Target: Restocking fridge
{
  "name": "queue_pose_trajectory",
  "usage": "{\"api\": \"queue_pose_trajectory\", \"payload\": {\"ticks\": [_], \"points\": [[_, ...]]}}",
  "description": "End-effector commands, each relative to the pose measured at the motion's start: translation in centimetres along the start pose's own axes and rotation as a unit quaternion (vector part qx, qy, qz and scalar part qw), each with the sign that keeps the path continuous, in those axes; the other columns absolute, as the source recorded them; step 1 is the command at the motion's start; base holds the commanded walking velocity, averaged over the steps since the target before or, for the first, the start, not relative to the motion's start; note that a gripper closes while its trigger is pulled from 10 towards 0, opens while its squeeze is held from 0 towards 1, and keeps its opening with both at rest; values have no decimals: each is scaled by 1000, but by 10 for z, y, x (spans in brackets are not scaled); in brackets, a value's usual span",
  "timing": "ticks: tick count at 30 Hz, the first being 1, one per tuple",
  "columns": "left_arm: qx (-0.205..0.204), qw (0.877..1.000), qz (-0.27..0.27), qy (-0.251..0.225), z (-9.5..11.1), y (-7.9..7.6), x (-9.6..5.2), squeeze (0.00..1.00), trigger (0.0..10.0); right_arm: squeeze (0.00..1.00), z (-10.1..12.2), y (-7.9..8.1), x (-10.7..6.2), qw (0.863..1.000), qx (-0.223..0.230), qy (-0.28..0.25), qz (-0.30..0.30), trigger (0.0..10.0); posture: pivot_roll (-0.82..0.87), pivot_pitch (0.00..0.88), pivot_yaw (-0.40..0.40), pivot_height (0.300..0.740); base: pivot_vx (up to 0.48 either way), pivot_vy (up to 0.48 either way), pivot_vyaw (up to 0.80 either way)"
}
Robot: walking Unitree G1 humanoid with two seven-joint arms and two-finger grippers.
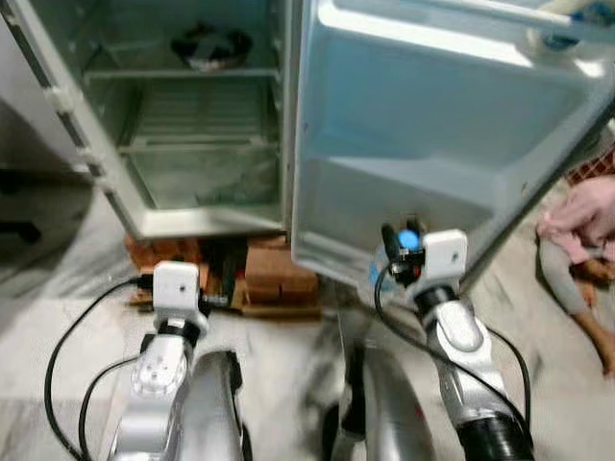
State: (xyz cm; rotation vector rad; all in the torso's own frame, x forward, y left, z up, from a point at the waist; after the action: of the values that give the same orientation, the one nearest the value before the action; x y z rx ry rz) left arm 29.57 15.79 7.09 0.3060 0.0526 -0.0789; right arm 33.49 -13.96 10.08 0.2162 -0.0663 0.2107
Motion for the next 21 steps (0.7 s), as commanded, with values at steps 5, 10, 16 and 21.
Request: {"api": "queue_pose_trajectory", "payload": {"ticks": [5,10,16,21], "points": [[28,999,4,-15,15,13,-8,0,10000,0,19,18,23,998,-36,-40,31,10000,142,223,-23,542,0,0,0],[43,999,12,-20,24,25,-16,0,10000,0,35,29,45,995,-57,-66,47,10000,172,280,-23,542,0,0,0],[56,998,29,-12,29,36,-28,0,10000,0,53,55,71,988,-86,-96,84,10000,212,330,-38,542,0,0,0],[65,997,27,-9,33,37,-39,0,10000,0,75,63,85,975,-151,-140,88,10000,248,349,-42,542,0,0,0]]}}
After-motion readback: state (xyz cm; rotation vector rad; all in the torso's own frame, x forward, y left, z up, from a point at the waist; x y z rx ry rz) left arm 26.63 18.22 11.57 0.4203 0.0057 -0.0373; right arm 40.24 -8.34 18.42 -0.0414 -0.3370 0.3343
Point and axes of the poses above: a point about 5 cm out from each wrist's last joint towards the gripper, its own x axis pointing out of the wrist towards the gripper, its own z axis along the axis of the wrist's last joint, y = z × x, the point moved 5 cm from there along x, pointing out of the wrist towards the gripper, and after that the axes turned 15 degrees about x, right-handed, at the moved point
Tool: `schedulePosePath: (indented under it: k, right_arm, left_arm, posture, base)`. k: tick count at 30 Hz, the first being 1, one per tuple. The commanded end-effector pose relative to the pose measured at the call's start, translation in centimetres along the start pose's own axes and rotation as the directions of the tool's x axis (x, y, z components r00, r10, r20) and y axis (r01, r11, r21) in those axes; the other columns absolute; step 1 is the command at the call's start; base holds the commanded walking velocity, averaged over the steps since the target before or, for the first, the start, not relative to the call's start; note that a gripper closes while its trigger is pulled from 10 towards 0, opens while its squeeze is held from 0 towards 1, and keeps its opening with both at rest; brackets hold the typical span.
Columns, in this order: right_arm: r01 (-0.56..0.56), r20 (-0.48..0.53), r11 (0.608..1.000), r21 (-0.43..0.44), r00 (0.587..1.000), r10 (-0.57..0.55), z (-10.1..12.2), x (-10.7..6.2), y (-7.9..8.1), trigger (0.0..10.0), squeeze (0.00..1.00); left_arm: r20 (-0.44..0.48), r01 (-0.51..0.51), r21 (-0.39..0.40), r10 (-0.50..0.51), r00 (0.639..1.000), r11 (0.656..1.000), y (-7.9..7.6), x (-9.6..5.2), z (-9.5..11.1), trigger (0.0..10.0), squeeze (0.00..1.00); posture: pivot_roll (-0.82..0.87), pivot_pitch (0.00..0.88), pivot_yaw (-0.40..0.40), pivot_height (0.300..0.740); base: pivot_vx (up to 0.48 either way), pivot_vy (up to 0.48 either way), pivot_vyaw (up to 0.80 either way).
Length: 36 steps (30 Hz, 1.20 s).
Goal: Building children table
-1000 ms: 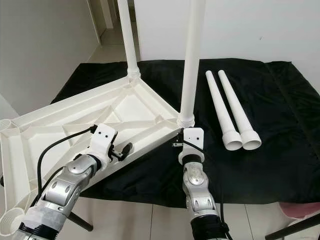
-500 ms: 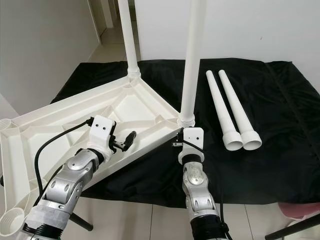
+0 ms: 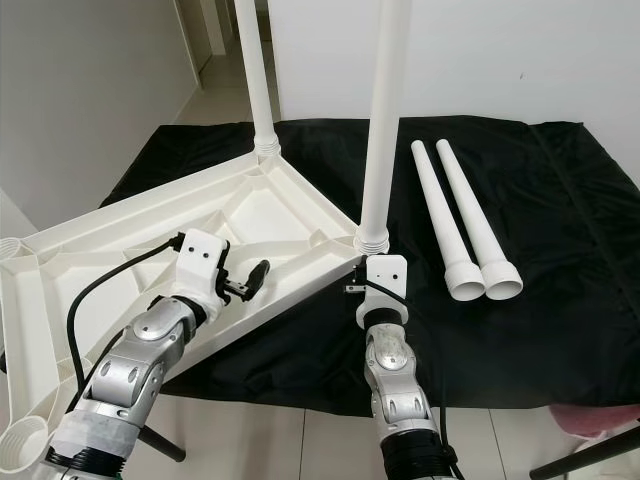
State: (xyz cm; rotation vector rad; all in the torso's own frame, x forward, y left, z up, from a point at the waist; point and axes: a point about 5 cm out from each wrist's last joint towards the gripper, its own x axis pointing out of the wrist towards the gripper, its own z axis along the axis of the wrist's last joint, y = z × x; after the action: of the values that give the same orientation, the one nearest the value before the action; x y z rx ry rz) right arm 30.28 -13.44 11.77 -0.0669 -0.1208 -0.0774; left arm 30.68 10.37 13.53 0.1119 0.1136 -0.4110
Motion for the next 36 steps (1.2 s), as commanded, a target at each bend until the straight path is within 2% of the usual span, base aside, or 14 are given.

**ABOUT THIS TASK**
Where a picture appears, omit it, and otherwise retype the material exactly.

**RESPONSE TO THE TASK**
Target: Restocking fridge
{
  "name": "queue_pose_trajectory",
  "usage": "{\"api\": \"queue_pose_trajectory\", \"payload\": {\"ticks\": [_], \"points\": [[_, ...]]}}",
  "description": "End-effector commands, each relative to the pose measured at the motion's start: translation in centimetres along the start pose's own axes and rotation as a unit quaternion (vector part qx, qy, qz and scalar part qw), each with the sign that keeps the path continuous, in those axes; the other columns absolute, as the source recorded them; step 1 is the command at the motion's start; base holds the commanded walking velocity, averaged over the steps since the target before or, for the first, the start, not relative to the motion's start; note that a gripper closes while its trigger is pulled from 10 towards 0, opens while its squeeze is held from 0 towards 1, and keeps its opening with both at rest; values have no decimals: each is scaled by 1000, but by 10 for z, y, x (spans in brackets are not scaled); in brackets, a value's usual span",
  "timing": "ticks: tick count at 30 Hz, the first being 1, one per tuple",
  "columns": "left_arm: qx (-0.205..0.204), qw (0.877..1.000), qz (-0.27..0.27), qy (-0.251..0.225), z (-9.5..11.1), y (-7.9..7.6), x (-9.6..5.2), squeeze (0.00..1.00), trigger (0.0..10.0); right_arm: squeeze (0.00..1.00), z (-10.1..12.2), y (-7.9..8.1), x (-10.7..6.2), qw (0.863..1.000), qx (-0.223..0.230), qy (-0.28..0.25), qz (-0.30..0.30), trigger (0.0..10.0); posture: pivot_roll (-0.82..0.87), pivot_pitch (0.00..0.88), pivot_yaw (-0.40..0.40), pivot_height (0.300..0.740); base: pivot_vx (up to 0.48 either way), pivot_vy (up to 0.48 either way), pivot_vyaw (up to 0.80 either way)"
}
Robot: walking Unitree G1 humanoid with two seven-joint arms and two-finger grippers.
State: (xyz cm; rotation vector rad; all in the torso's own frame, x forward, y left, z up, from a point at the waist; after the action: of the values that give the same orientation, the one nearest the value before the action; x y z rx ry rz) left arm 29.57 15.79 7.09 0.3060 0.0526 -0.0789; right arm 33.49 -13.96 10.08 0.2162 -0.0663 0.2107
Motion for the next 21 steps (0.7 s), as commanded, with values at steps 5, 10, 16 and 21.
Request: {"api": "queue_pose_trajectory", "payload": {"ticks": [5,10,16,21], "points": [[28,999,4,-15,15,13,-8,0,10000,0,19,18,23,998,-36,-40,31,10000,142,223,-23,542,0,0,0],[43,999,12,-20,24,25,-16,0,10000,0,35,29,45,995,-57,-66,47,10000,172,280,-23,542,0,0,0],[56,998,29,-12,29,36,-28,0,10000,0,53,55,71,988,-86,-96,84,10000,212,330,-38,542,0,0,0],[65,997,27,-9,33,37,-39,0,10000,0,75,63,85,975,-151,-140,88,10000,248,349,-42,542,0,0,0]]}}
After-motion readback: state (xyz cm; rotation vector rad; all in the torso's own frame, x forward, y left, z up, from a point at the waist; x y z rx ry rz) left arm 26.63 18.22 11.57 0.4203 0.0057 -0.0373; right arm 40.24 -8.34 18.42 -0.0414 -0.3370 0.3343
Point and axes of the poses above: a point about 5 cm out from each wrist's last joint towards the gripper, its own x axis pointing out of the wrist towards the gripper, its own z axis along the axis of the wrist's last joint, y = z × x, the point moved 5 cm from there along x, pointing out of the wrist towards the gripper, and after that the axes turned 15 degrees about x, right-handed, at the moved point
Tool: `schedulePosePath: (indented under it: k, right_arm, left_arm, posture, base)`. k: tick count at 30 Hz, the first being 1, one per tuple. The commanded end-effector pose relative to the pose measured at the call's start, translation in centimetres along the start pose's own axes and rotation as the directions of the tool's x axis (x, y, z components r00, r10, r20) and y axis (r01, r11, r21) in those axes; the other columns absolute; step 1 is the command at the call's start; base holds the commanded walking velocity, averaged over the steps since the target before or, for the first, the start, not relative to the call's start; note that a gripper closes while its trigger is pulled from 10 towards 0, opens while its squeeze is held from 0 towards 1, and keeps its opening with both at rest; brackets hold the typical span.
Columns, in this order: right_arm: r01 (-0.56..0.56), r20 (-0.48..0.53), r11 (0.608..1.000), r21 (-0.43..0.44), r00 (0.587..1.000), r10 (-0.57..0.55), z (-10.1..12.2), x (-10.7..6.2), y (-7.9..8.1), trigger (0.0..10.0), squeeze (0.00..1.00); left_arm: r20 (-0.44..0.48), r01 (-0.51..0.51), r21 (-0.39..0.40), r10 (-0.50..0.51), r00 (0.639..1.000), r11 (0.656..1.000), y (-7.9..7.6), x (-9.6..5.2), z (-9.5..11.1), trigger (0.0..10.0), squeeze (0.00..1.00); posture: pivot_roll (-0.82..0.87), pivot_pitch (0.00..0.88), pivot_yaw (-0.40..0.40), pivot_height (0.300..0.740); base: pivot_vx (up to 0.48 either way), pivot_vy (up to 0.48 either way), pivot_vyaw (up to 0.80 either way).
Length: 36 steps (30 Hz, 1.20 s).
Goal: Building children table
-1000 ms: 
-500 ms: 
+0 ms: 
State: (xyz cm; rotation vector rad; all in the torso's own frame, x forward, y left, z up, from a point at the waist; point and axes: a point about 5 cm out from each wrist's last joint towards the gripper, its own x axis pointing out of the wrist towards the gripper, its own z axis along the axis of the wrist's last joint, y = z × x; after the action: of the values that give the same orientation, the one nearest the value before the action; x y z rx ry rz) right arm 30.28 -13.44 11.77 -0.0669 -0.1208 -0.0774; left arm 30.68 10.37 13.53 0.1119 0.1136 -0.4110
Motion for the next 36 steps (1.2 s), as commanded, a target at each bend until the straight path is within 2% of the usual span, base aside, or 14 are given.

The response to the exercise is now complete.